What you are asked to do>
As the answer, give a copy of each line below that includes the word "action".

Collection entries
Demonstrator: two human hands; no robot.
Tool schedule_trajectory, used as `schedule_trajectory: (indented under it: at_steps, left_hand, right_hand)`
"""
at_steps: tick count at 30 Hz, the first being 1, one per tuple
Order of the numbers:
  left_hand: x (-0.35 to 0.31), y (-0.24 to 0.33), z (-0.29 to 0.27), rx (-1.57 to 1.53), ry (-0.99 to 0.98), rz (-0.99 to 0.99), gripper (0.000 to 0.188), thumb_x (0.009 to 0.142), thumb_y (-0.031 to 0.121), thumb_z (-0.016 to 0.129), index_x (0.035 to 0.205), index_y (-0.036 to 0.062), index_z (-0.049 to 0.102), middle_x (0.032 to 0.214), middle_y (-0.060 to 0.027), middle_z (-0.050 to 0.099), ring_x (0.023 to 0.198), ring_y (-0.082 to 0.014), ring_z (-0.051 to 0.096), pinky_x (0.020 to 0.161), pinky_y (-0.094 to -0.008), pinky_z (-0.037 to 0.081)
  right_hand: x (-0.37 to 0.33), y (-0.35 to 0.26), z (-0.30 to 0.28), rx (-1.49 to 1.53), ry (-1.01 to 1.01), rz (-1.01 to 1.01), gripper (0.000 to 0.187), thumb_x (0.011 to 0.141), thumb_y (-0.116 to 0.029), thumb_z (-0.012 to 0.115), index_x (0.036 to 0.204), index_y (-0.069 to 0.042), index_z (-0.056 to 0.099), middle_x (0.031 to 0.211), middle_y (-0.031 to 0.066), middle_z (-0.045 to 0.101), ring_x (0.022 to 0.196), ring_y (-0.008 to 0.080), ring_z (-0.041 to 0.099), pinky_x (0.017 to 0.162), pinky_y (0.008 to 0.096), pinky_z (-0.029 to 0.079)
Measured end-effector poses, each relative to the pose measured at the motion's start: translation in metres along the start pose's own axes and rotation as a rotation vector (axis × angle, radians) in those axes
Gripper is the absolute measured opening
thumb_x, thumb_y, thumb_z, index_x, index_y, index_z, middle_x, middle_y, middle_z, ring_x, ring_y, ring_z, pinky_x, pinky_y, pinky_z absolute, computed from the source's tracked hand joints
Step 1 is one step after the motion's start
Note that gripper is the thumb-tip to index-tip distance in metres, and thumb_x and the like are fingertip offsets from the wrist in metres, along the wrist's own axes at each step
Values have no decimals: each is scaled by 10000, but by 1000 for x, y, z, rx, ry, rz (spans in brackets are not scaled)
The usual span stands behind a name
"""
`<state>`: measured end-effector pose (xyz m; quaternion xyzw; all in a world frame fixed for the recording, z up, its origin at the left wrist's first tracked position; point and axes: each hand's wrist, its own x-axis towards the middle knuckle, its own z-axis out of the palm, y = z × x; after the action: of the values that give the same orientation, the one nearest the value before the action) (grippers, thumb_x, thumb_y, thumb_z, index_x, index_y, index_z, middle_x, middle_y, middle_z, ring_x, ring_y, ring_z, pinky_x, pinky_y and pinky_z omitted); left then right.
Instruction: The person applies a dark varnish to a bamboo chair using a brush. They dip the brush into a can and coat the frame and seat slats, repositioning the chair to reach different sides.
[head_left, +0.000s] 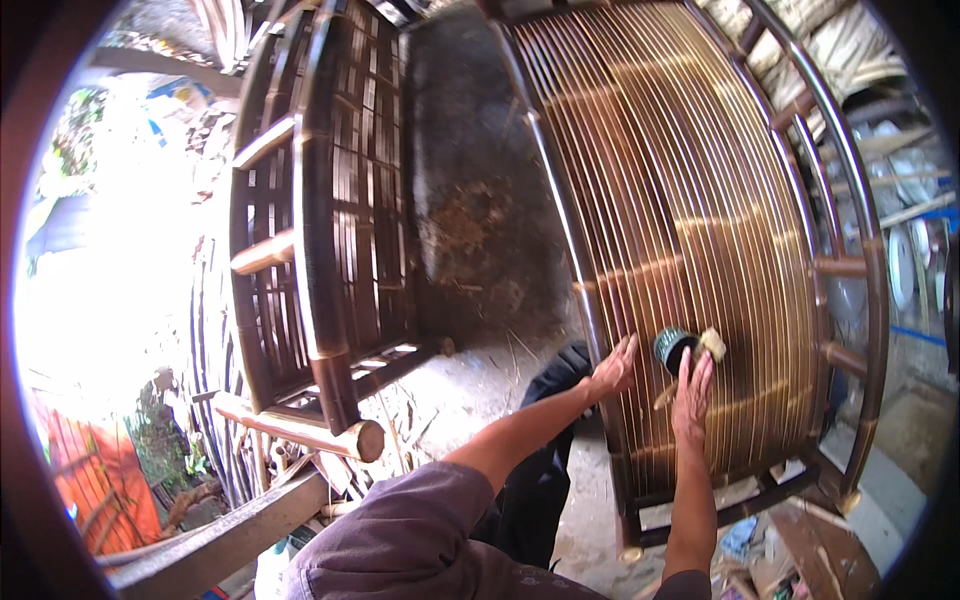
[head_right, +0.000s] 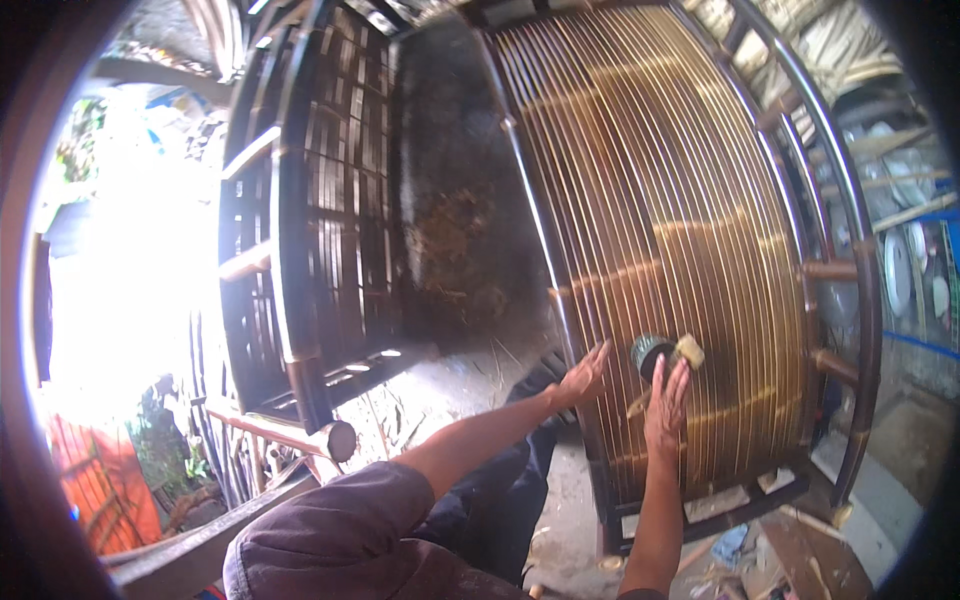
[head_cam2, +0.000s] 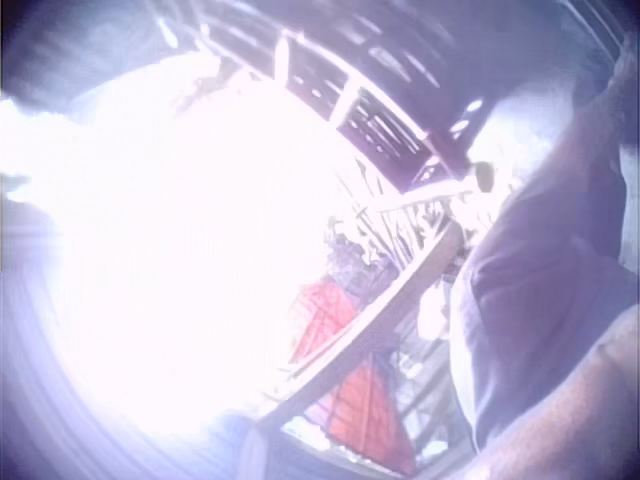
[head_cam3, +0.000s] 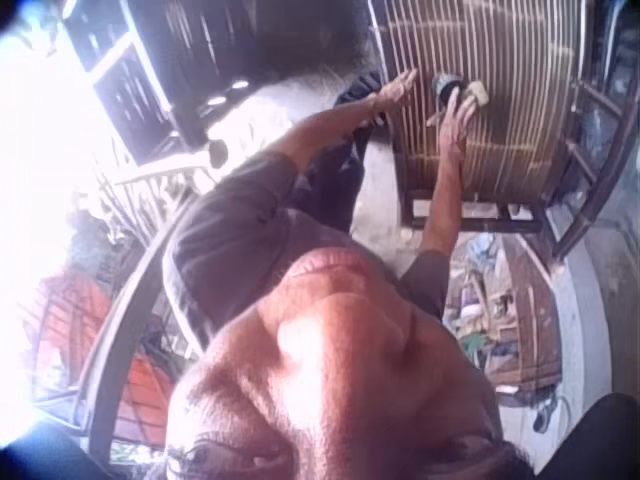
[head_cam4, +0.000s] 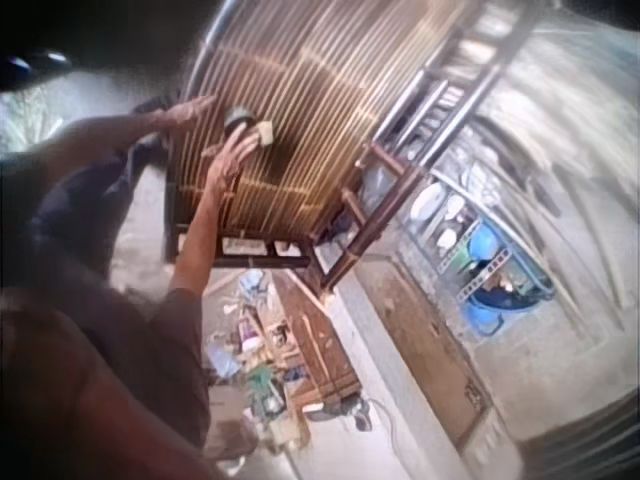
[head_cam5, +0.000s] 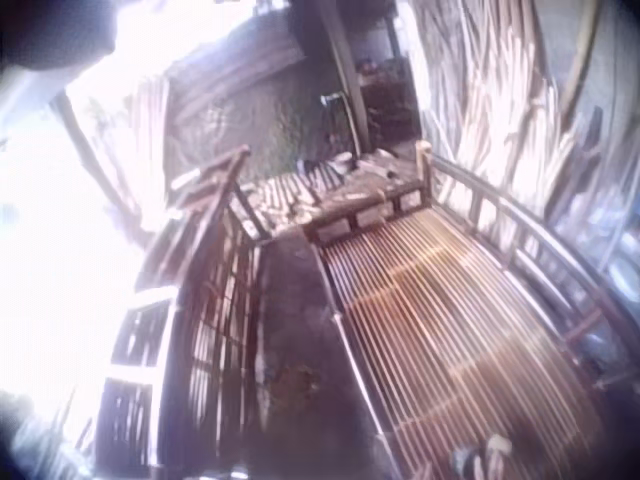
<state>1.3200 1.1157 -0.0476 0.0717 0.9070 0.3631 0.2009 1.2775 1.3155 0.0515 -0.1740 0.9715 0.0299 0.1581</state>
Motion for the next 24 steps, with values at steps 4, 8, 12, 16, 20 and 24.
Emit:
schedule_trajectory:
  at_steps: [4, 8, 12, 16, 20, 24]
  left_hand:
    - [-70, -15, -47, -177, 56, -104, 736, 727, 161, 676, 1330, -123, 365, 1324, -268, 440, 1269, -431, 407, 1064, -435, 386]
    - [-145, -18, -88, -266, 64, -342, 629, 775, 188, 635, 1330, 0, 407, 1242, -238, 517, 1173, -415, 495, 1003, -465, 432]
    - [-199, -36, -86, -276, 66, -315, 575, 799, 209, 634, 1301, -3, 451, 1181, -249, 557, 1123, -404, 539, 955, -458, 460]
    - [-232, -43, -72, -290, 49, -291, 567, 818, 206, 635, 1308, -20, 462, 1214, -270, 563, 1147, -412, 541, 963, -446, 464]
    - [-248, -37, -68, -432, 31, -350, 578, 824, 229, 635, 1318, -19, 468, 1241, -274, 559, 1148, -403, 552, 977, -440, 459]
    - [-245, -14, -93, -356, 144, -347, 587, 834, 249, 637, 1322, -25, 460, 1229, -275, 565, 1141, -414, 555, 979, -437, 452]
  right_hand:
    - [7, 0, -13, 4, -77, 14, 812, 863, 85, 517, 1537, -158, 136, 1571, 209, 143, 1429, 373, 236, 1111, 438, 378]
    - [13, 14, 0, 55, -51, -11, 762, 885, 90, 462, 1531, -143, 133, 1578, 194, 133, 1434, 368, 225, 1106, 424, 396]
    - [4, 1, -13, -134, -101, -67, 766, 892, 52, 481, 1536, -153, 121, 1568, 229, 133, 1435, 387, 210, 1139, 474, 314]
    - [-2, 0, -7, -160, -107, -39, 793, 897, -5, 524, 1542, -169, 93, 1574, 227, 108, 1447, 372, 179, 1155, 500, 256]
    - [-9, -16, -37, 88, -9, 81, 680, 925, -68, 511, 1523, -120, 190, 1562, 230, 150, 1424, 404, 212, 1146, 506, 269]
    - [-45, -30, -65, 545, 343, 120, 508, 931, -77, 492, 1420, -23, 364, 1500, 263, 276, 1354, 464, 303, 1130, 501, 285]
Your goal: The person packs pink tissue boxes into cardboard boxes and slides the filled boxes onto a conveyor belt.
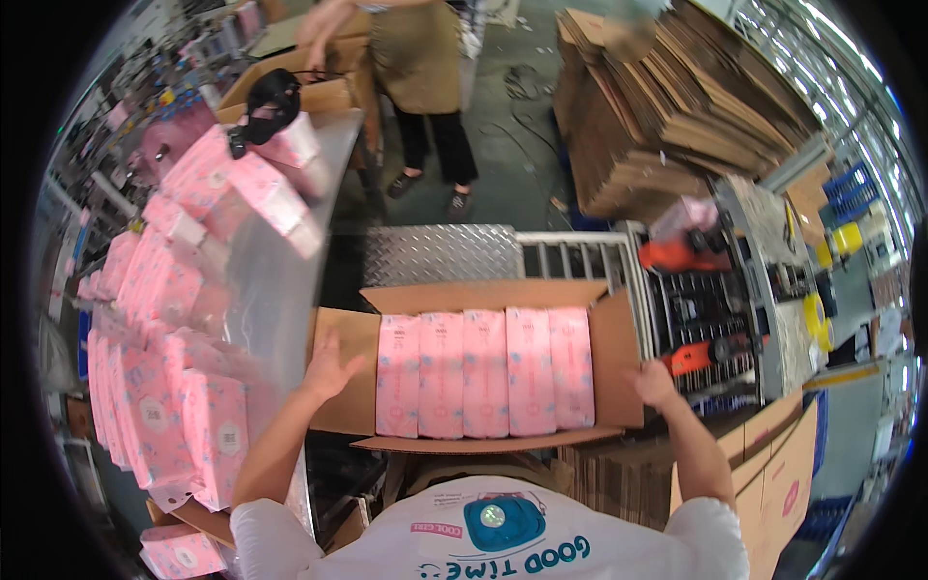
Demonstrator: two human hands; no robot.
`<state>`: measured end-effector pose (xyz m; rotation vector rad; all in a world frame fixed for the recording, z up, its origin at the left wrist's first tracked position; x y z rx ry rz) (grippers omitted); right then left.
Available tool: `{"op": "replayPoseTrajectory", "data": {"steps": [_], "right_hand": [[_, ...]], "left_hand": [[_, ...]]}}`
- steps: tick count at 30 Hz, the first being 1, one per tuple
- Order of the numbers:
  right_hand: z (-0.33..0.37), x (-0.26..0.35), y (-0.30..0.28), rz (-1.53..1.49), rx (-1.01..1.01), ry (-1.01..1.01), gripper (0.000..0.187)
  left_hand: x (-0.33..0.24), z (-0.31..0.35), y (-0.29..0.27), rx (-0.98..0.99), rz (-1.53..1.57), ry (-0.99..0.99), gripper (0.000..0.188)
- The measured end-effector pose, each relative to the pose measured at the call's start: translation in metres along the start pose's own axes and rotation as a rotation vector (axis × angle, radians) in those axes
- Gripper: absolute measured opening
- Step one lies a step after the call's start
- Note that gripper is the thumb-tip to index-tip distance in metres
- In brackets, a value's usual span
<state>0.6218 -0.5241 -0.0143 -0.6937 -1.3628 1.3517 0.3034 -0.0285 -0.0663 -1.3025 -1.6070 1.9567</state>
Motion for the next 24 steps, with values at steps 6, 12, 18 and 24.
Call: {"op": "replayPoseTrajectory", "data": {"steps": [6,12,18,24], "right_hand": [[-0.006,-0.057,0.0,0.175,0.181,0.021,0.046],[0.069,-0.073,0.085,0.011,0.735,-0.468,0.096],[-0.031,-0.042,0.031,0.318,-0.033,-0.074,0.111],[0.034,-0.14,0.108,-0.58,0.116,1.005,0.097]], "left_hand": [[-0.055,0.025,0.116,0.153,0.984,-0.623,0.061],[-0.232,0.021,0.154,0.245,-0.028,0.521,0.083],[-0.266,-0.096,0.046,-0.509,0.287,0.4,0.024],[-0.151,-0.039,0.153,0.125,0.505,-0.273,0.078]]}}
Point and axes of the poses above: each hand's wrist, its own z-axis away from the middle knuckle, its own y-axis out of the palm, x = y × z, the point moved 7 cm from there along -z, towards the middle knuckle, and after that the axes turned 13 degrees about -x, right-handed, at the moved point
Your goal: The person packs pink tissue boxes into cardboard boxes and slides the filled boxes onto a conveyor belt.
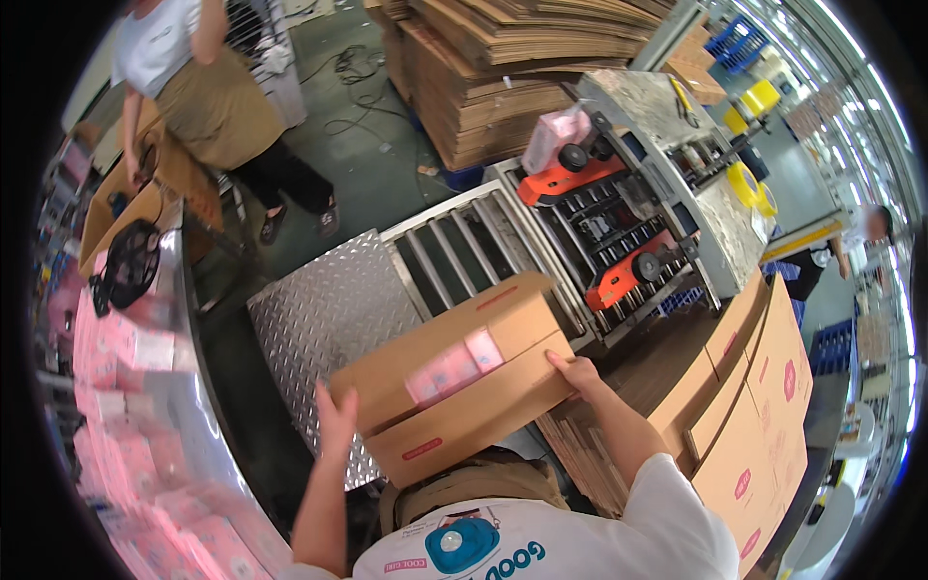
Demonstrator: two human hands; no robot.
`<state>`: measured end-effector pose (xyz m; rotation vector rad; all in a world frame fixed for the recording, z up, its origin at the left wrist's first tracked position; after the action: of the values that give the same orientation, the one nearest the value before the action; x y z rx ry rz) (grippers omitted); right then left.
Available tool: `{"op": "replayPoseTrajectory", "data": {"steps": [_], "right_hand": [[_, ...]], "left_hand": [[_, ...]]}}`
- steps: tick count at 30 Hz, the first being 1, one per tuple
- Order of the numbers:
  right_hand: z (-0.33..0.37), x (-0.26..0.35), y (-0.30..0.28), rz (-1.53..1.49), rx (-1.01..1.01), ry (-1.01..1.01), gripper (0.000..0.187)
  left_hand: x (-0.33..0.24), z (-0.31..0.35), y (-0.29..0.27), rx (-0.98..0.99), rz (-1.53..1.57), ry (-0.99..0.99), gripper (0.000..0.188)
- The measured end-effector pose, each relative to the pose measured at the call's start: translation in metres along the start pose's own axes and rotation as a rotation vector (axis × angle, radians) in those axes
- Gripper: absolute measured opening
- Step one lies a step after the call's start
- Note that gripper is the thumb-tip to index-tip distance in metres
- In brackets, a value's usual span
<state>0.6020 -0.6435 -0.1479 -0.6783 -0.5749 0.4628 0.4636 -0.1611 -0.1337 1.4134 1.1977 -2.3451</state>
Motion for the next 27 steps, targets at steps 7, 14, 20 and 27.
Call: {"op": "replayPoseTrajectory", "data": {"steps": [7,14,20,27], "right_hand": [[-0.007,0.184,-0.031,0.412,-0.677,-0.952,0.081],[-0.067,0.24,-0.013,0.443,-0.52,-1.342,0.072],[-0.153,0.22,-0.102,0.28,-0.638,-1.493,0.055],[-0.109,0.161,-0.138,0.371,-0.021,-0.678,0.05]], "left_hand": [[0.022,0.034,0.094,-0.191,-0.065,0.052,0.085],[-0.127,-0.058,0.216,-0.122,-0.062,0.242,0.085],[-0.181,-0.045,0.303,-0.202,-0.08,0.269,0.087],[-0.15,-0.002,0.257,0.621,0.074,0.281,0.061]]}}
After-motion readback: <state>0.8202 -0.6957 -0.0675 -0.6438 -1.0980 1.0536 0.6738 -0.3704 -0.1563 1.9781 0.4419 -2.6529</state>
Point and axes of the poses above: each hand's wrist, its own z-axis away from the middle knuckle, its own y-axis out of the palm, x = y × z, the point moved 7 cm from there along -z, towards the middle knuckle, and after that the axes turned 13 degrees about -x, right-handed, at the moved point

Response box>
`<state>`: measured end-effector pose (xyz m; quaternion xyzw; all in a world frame fixed for the recording, z up, its origin at the left wrist's first tracked position; point and axes: each hand's wrist, its own x-axis towards the middle knuckle, its own z-axis out of the palm, y = z × x; after the action: of the values that give the same orientation, the one nearest the value before the action) (grippers, thumb_x, thumb_y, thumb_z, index_x, index_y, index_z, middle_x, middle_y, middle_z, ring_x, ring_y, ring_z, pinky_x, pinky_y and pinky_z omitted); left then right.
`<state>`: measured end-effector pose (xyz m; rotation vector rad; all in a world frame fixed for the recording, z up, its origin at the left wrist's first tracked position; after the action: of the values that give the same orientation, the one nearest the value before the action; x y z rx ry rz) (grippers omitted); right then left.

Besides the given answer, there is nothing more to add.